- Activity -
Word for word, transcribe the material below from its first line to the line with "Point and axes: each", both included.
▼
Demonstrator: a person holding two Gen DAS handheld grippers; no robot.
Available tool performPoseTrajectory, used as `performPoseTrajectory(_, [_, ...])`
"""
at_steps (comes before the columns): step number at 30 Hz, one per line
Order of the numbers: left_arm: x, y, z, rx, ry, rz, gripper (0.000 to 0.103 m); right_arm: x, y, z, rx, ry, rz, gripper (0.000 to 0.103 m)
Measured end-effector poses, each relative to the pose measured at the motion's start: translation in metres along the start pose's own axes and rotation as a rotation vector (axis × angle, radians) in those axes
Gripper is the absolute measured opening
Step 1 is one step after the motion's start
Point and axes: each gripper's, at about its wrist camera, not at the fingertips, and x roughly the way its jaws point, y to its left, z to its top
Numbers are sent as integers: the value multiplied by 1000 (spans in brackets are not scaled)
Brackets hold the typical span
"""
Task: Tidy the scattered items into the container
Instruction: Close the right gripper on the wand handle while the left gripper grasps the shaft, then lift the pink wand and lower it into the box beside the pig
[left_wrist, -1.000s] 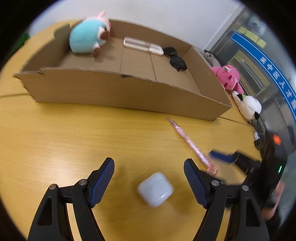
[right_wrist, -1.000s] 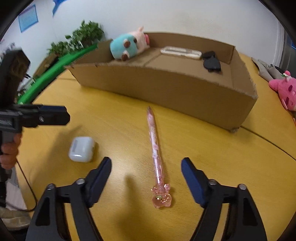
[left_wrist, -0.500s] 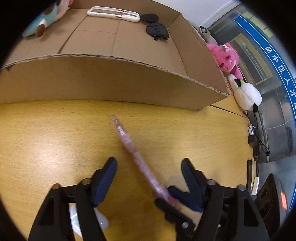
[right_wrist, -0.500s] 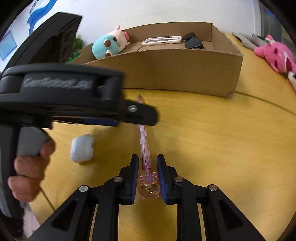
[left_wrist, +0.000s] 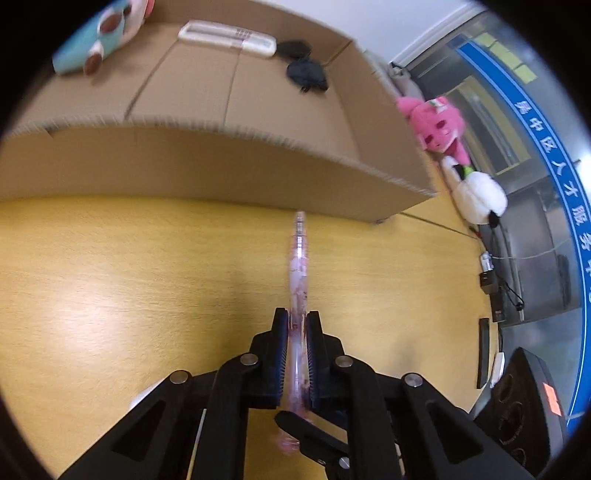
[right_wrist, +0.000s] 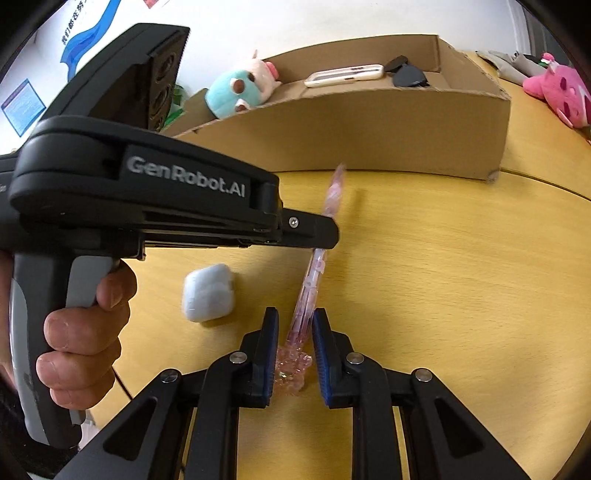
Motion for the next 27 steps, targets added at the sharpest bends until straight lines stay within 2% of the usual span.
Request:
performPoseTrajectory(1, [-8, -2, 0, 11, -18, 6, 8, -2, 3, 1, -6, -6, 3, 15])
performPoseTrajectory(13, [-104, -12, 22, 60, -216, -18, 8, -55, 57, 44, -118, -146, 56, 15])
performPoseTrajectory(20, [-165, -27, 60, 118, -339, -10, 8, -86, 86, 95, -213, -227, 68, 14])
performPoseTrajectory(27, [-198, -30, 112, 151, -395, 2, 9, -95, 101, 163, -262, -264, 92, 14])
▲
- Written solution -
Demonstrator: a person holding two Gen DAS handheld grippers; no robot.
Available tool performPoseTrajectory, used as `performPoseTrajectory(_, [_, ...])`
"""
at_steps (comes before the columns): step number at 30 Hz, one per line
Order of the numbers: left_arm: x, y, z, rx, ry, rz, gripper (0.000 to 0.103 m); right_arm: x, y, z, rx, ry, rz, gripper (0.000 to 0.103 m)
Measured end-effector poses, each relative to the pose measured at the motion's start: translation in metres along the start pose's own axes and rotation as a rotation vector (axis × angle, radians) in those axes
Gripper is the absolute measured opening
Step 1 is one step after the motion's start
Point and axes: each gripper's, at about its wrist camera, not at the fingertips, and x roughly the way its jaws point, y to its left, z to its top

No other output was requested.